I first moved over to this side of the Atlantic as part of a brisk Transatlantic trade in teen lobster servers. Back then, Scotland’s universities provided a summer supply of clambake attendants, buffet minions and housekeeping underlings to the hotels and resorts of Martha’s Vineyard each May. The Gulf War had smitten all graduate job offers with the hotel companies I’d spent the year courting, and it was either serve and clear lobster loads on Vineyard lawns or go back to the haddock hatch in the Highland chip shop where I’d worked last year for another oil-saturated summer.
It wasn’t a hard decision. Lobster trumped haddock. The thrill of this fantasyland that I’d glimpsed in books, television and movies easily eclipsed the cosy familiarity of home. Scotland would always be there. The opportunity to wear unflattering slacks while serving seafood to Carly Simon and James Taylor might not. I practically galloped onto the first flight out.

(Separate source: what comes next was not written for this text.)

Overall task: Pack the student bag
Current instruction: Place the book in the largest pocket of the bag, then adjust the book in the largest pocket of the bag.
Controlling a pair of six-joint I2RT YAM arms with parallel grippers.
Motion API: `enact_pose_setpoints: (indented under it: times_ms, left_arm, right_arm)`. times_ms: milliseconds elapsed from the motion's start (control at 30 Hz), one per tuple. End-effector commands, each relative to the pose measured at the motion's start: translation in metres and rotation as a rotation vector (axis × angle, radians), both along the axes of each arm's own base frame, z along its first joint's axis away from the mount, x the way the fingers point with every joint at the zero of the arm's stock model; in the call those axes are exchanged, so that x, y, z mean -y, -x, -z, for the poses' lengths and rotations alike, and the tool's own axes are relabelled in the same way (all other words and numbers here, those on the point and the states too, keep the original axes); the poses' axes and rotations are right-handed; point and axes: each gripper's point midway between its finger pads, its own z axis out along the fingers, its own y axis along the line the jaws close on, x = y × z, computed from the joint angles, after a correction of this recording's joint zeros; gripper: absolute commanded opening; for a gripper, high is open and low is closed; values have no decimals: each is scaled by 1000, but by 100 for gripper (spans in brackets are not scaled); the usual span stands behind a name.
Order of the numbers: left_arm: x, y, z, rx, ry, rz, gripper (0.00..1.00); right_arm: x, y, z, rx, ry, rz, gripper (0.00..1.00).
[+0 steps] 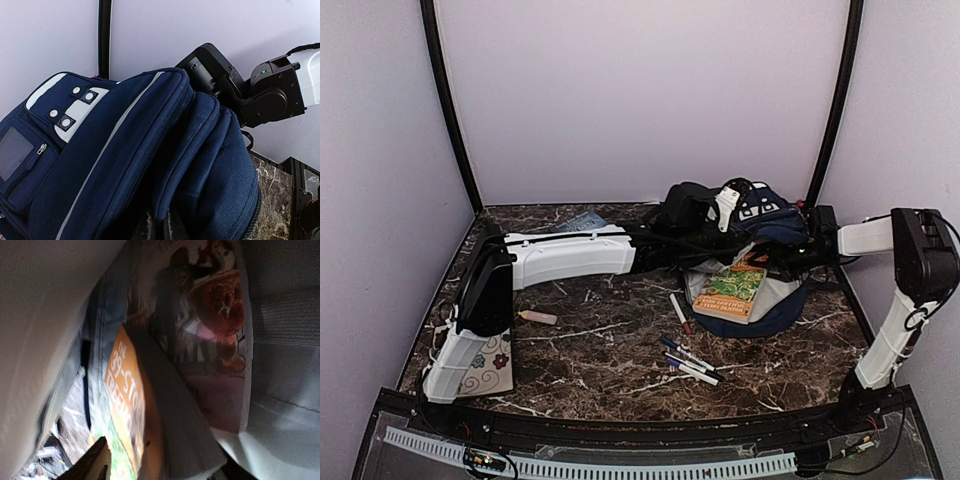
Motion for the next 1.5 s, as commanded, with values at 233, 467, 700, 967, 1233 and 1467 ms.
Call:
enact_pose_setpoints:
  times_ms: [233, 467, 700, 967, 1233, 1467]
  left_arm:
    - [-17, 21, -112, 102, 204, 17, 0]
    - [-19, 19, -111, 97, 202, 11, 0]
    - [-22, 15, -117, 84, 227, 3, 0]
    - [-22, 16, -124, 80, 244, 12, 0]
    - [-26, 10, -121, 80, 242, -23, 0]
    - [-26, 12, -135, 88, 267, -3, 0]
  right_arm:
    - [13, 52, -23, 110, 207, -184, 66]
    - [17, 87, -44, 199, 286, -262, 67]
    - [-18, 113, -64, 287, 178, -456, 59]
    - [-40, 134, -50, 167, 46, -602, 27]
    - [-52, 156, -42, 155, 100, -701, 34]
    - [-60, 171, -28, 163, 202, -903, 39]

Martha’s Vineyard was my introduction to America, its white shingled whaling captains’ mansions, colourful gingerbread cottages, chowder shacks, gentle seaside towns and 25-miles-per-hour speed limit added up to an almost fairytale take on the US. The Vineyard’s quaint distillation of 1950s America might be a US unrecognizable to most Americans, but it made a delightful introduction to the land before I graduated to the mainland and the grittier realities of the modern day US. And lobster really did trump haddock, although it was much harder to get rid of the green snail trail of lobster goo that slimed down my work shirts each day.